Mode B — Estimated + Measured #

Sizes are estimated, then measured after render via ResizeObserver:

item: { estimatedHeight: 120, template: myTemplate }

Mode B extends SizeCache with a MeasuredSizeCache that tracks which items have been measured vs estimated. Once measured, an item behaves identically to Mode A. Scroll corrections are applied immediately per-batch in the ResizeObserver callback, masked by the user's own scroll motion.

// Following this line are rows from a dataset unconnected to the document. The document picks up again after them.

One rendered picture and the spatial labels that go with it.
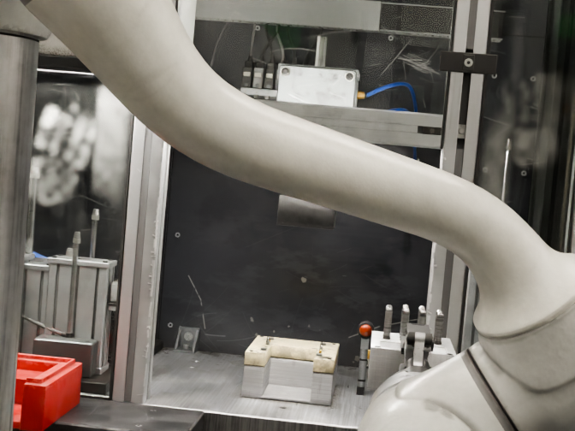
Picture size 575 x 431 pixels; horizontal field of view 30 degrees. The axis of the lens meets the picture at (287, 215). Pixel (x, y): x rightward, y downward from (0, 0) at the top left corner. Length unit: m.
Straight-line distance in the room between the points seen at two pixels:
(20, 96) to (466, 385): 0.43
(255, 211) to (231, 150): 1.09
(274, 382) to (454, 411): 0.82
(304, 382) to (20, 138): 0.84
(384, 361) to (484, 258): 0.40
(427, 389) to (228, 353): 1.06
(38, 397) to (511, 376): 0.66
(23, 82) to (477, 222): 0.39
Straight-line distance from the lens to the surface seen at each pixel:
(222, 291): 1.89
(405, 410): 0.85
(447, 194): 0.81
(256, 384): 1.57
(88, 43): 0.77
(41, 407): 1.33
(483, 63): 1.43
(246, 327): 1.89
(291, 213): 1.61
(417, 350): 1.08
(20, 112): 0.92
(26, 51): 0.92
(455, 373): 0.87
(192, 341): 1.90
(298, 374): 1.64
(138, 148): 1.46
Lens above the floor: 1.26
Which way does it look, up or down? 3 degrees down
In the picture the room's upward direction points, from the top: 5 degrees clockwise
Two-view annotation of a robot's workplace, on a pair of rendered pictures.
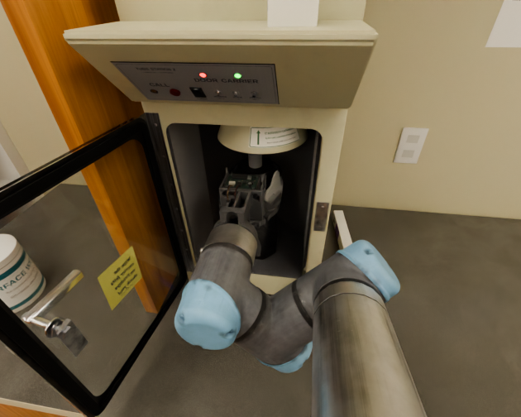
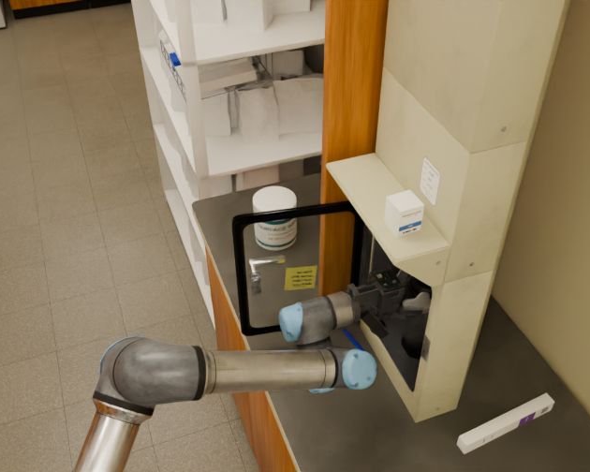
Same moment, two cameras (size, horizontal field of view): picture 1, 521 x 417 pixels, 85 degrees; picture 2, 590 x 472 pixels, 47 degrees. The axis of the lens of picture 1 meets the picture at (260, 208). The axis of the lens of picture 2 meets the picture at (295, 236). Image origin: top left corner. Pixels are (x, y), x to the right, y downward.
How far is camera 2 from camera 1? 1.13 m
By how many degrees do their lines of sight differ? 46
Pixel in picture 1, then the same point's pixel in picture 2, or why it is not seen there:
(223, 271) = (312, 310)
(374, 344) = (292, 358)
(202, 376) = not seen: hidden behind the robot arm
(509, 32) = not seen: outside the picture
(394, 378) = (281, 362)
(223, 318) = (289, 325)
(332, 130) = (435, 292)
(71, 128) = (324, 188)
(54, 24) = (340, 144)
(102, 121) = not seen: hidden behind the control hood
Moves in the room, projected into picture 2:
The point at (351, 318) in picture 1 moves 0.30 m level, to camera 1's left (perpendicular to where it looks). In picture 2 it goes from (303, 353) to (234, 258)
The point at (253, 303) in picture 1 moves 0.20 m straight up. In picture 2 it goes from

See Measurement for full internals.


Development History #

vlist was developed over 4 weeks against a 14-item roadmap spanning four phases:

Phase Items Focus
1 — Remove Dealbreakers Variable sizes, smooth scrollToIndex, bundle shrink Core viability
2 — Expand Layout Modes Horizontal, grid, window scrolling Layout coverage
3 — Advanced Patterns Sticky headers, reverse mode, framework adapters Real-world patterns
4 — Prove It Benchmarks, auto-size, accessibility, scroll config Polish and proof

All 14 items shipped. Several features exceeded the original scope: SolidJS adapter (not in roadmap), builder pattern architecture (refactored from monolithic API), velocity-based infinite scroll, wrap navigation, masonry layout, and 13 interactive examples.



@floor/vlist v1.1.0 — zero dependencies, composable features, best-in-class performance.